## Raw data
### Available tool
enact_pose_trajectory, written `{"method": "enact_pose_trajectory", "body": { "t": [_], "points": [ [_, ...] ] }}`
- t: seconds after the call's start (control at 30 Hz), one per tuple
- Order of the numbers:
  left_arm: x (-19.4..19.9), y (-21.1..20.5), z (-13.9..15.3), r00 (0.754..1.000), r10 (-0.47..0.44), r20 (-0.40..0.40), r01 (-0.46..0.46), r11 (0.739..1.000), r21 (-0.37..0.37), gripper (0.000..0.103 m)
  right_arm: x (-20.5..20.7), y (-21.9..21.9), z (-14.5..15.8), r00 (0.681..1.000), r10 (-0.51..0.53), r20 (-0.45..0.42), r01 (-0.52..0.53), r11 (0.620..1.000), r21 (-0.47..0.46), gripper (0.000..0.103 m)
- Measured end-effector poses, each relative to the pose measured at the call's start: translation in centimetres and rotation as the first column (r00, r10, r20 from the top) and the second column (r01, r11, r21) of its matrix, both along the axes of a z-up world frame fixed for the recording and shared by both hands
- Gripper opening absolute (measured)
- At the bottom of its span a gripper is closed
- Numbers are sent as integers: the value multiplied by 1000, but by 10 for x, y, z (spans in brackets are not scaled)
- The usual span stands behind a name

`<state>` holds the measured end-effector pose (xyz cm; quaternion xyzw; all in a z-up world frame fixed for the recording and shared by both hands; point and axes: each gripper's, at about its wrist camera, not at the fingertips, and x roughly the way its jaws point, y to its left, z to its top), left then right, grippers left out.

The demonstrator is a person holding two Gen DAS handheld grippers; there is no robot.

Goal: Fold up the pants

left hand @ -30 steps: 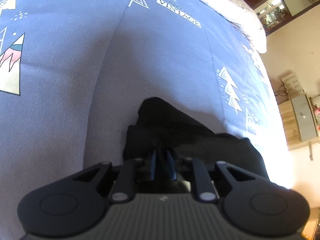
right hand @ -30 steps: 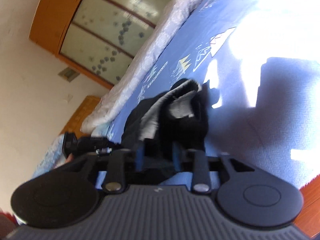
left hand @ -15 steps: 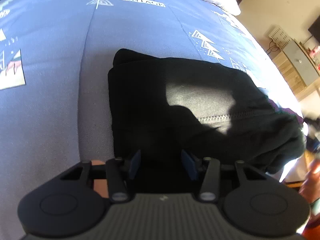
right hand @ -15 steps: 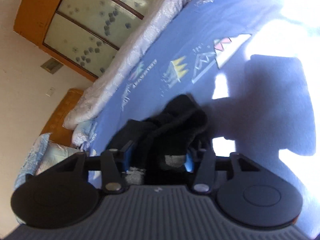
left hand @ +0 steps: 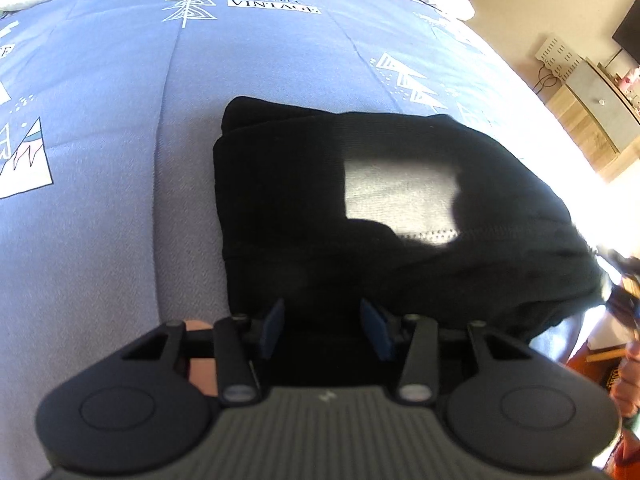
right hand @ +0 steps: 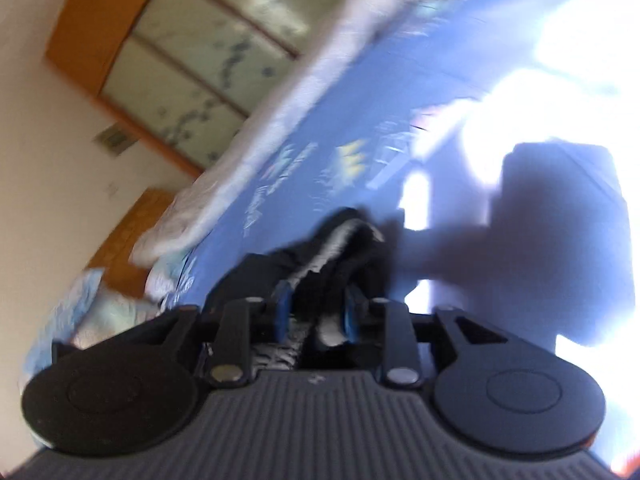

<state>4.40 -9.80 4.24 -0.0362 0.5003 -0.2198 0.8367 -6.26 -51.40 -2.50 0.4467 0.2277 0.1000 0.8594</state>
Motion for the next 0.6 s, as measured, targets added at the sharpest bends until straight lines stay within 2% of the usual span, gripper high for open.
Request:
{"method": "enact_pose_trajectory", "body": {
  "t": [0.07, 0.13, 0.17, 0.23, 0.33, 0.43, 0.5, 0.6],
  "points": [
    [0, 0, -1, 1000, 5, -7, -5, 1000, -5, 42, -29, -13, -4, 998, -41, 42, 34, 986, 163, 51],
    [4, 0, 0, 1000, 8, -13, -8, 1000, -10, 42, -44, -14, -10, 998, -25, 52, 6, 945, 327, 60],
    [3, 1, 0, 1000, 7, -13, -8, 1000, -13, 42, -49, -9, -7, 999, 2, 41, -17, 925, 379, 61],
    [1, 0, -1, 1000, 6, -8, -6, 1000, -9, 43, -55, 6, 2, 999, 32, 44, -48, 911, 410, 64],
    [-1, -2, 0, 1000, 9, 0, -9, 1000, 2, 44, -45, 27, 14, 998, 58, -1, -52, 904, 425, 91],
    [-2, -3, -1, 1000, 15, -4, -15, 1000, 3, 44, -25, 39, 18, 995, 50, -82, -15, 924, 381, 91],
    [-4, -4, 0, 1000, 18, -7, -18, 1000, 2, 45, -6, 41, 11, 985, 26, -168, 35, 935, 352, 91],
    [-4, -3, -1, 1000, 24, -13, -24, 1000, -4, 46, 20, 36, -2, 962, 4, -273, 98, 929, 358, 92]
  ]
}}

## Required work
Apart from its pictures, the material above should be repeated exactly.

## Output below
### Available tool
enact_pose_trajectory, written `{"method": "enact_pose_trajectory", "body": { "t": [_], "points": [ [_, ...] ] }}`
- t: seconds after the call's start (control at 30 Hz), one per tuple
- Order of the numbers:
  left_arm: x (-19.4..19.9), y (-21.1..20.5), z (-13.9..15.3), r00 (0.754..1.000), r10 (-0.47..0.44), r20 (-0.40..0.40), r01 (-0.46..0.46), r11 (0.739..1.000), r21 (-0.37..0.37), gripper (0.000..0.103 m)
  right_arm: x (-20.5..20.7), y (-21.9..21.9), z (-14.5..15.8), r00 (0.681..1.000), r10 (-0.51..0.53), r20 (-0.45..0.42), r01 (-0.52..0.53), r11 (0.620..1.000), r21 (-0.47..0.46), gripper (0.000..0.103 m)
- Measured end-effector poses, each relative to the pose measured at the call's start: translation in centimetres and rotation as the first column (r00, r10, r20 from the top) and the second column (r01, r11, r21) of its matrix, both along the axes of a z-up world frame fixed for the recording and shared by both hands
- Gripper opening absolute (measured)
- At the bottom of its span a gripper is closed
- Numbers are sent as integers: the value multiplied by 1000, but by 10 for x, y, z (spans in brackets are not scaled)
- The usual span stands behind a name

`<state>` holds the measured end-effector pose (xyz cm; quaternion xyzw; all in a z-up world frame fixed for the recording and shared by both hands; point and axes: each gripper's, at about its wrist camera, not at the fingertips, and x roughly the way its jaws point, y to its left, z to its top), left then right, grippers left out.

The demonstrator is a person holding two Gen DAS handheld grippers; there is no robot.

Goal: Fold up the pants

left hand @ -30 steps: 
right hand @ -30 steps: 
left hand @ -15 steps: 
right hand @ -15 steps: 
left hand @ +0 steps: 
right hand @ +0 steps: 

<state>4.40 -9.80 4.24 -0.0362 0.5003 -0.2198 0.8367 -6.26 -51.40 -2.50 0.4467 0.2277 0.1000 0.8594</state>
Motion for the next 0.6 s, as measured, targets added at the sharpest bends until straight lines stay within 2% of the usual span, gripper high for open.
Request:
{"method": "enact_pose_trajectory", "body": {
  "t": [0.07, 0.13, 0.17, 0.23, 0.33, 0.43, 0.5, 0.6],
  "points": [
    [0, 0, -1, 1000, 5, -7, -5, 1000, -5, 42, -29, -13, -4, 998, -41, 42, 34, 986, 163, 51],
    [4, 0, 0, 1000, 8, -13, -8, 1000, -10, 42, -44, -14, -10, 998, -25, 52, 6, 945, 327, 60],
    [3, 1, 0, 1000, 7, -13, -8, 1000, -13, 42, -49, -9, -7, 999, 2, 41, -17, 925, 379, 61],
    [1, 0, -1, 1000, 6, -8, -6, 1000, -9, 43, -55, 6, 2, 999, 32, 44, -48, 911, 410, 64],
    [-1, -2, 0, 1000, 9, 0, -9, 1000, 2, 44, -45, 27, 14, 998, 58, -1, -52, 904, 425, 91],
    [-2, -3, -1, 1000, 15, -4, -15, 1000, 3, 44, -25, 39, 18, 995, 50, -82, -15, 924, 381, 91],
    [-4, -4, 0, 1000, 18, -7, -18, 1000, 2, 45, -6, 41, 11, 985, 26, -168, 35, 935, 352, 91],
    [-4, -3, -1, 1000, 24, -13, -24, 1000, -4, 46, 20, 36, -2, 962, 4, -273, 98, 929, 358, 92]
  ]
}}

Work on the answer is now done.